I made these .jpg files in Final Cut Pro from the viewer window.

We're comparing the rendered out highest-quality h264 files versus the DVCPro HD 720p files.

Note that the renders were all mostly in 8-bit because we were having a devil of a time with some of the composites and overwhites and gamma which simply would not go away until we set the sequence settings to render in 8-bit. What's super awesome about that is that you couldn't see the problems on the screen until we rendered out new files. They wouldn't show up even if you pre-rendered. And to that I say Hoo freakin Ray!

Although the drive is already at the lab, I'm going to experiment with putting the bit depth back to high. UPDATE: Actually, that particular shot with the banding has a lot of effects on it. And it's only a couple frames where it sucks that much. Much of the general yukkitude is part of the original footage, raising the bit depth doesn't/didn't help.

It's easy to tell which image is the DVCPro because they're somewhat skewed to the wrong aspect ratio. UPDATE. OK, I fixed that. So let's look at the pictures one by one shall we?

Here is Ryan and Warchild. Top picture is from the h264 Quicktime (exported, as all the 264's here, with keyframe set to "automatic" and the highest-quality, dual-pass). The lower picture is from the rendered out DVCPro HD 720p Quicktime. What do we learn? Well, one thing is I gotta decide upon whom to focus we gotta fire the focus puller.



This image with nobody in it shows the worst of the "banding" which I can find. Top is h264, bottom is DVCPro HD. Honestly, they both look really close to what is in the timeline.

I can't really see a difference between the h264 and the DVCPro HD.*






The last two are Dunn in the hallway. It's the same frame, two different renders.

Remember that these images were all acquired on a Panasonic HVX200 using a Letus35 adapter and Canon S.S.C. lenses. (My guess is that the top images are an 85mm, the middle a 50mm or... maybe an 85mm, and the bottom a 35mm.)

They were imported into Final Cut Pro and I really don't understand what it is that Final Cut does when it imports DVCPro HD 720p from the .mxf files on a P2 card -- is that another compression hit?

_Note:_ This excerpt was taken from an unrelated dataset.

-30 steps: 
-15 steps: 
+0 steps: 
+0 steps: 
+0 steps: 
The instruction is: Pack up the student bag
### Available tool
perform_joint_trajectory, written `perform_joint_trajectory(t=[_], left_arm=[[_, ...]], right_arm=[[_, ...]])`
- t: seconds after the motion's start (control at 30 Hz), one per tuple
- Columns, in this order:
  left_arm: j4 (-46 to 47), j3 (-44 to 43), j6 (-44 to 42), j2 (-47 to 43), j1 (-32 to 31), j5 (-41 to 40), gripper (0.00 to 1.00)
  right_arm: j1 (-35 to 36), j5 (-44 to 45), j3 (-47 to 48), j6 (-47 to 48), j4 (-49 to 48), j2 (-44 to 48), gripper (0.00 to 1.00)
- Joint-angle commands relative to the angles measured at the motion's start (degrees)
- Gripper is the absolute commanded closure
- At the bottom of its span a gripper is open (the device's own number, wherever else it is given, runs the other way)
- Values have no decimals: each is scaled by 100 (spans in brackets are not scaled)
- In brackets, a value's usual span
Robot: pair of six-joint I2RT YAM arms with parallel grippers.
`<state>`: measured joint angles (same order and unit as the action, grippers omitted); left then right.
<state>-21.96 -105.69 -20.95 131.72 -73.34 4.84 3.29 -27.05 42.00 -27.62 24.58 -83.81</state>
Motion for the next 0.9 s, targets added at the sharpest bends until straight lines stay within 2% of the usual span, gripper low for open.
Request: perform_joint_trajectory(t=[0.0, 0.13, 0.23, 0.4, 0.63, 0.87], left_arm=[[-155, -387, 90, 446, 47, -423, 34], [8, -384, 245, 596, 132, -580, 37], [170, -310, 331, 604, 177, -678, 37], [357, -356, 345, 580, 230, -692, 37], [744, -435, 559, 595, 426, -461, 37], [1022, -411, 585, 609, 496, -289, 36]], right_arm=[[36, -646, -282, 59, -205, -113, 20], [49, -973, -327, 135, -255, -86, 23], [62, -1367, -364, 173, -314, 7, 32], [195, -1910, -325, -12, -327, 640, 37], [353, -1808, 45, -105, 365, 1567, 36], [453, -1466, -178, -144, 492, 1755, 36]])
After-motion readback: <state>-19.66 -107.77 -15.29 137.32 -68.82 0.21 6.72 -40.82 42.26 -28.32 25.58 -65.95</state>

Who knows?

Then the images were rendered out to h264 and DVCPro HD.

And THEN they were made into the .jpg images (using the highest quality settings in FCP and exporting as a still image from the viewer.)

Plus also too I nearly screwed up big-time with the files at the lab. They were going to take the flattened Quicktimes and bring them into their own project. Eek! That's totally not how I'd set it up. That could have gone very badly -- I'd made changes in a timeline which didn't need rendering -- but there were additional video files of those changes. So they would have made DigiBetas with the errors (which we'd already caught) in them.

Plus, I didn't realize that FCP will output multitrack Quicktimes. Apparently the number of tracks is dictated by the number of outputs you have. Sheesh! I could have avoided a lot of rendering that way (I think). Although I don't know how iDVD handles Quicktimes with more than two tracks. Does it just sum them? Does it just take the first two tracks?

*I'm not saying they're identical, I just can't really decide which is better.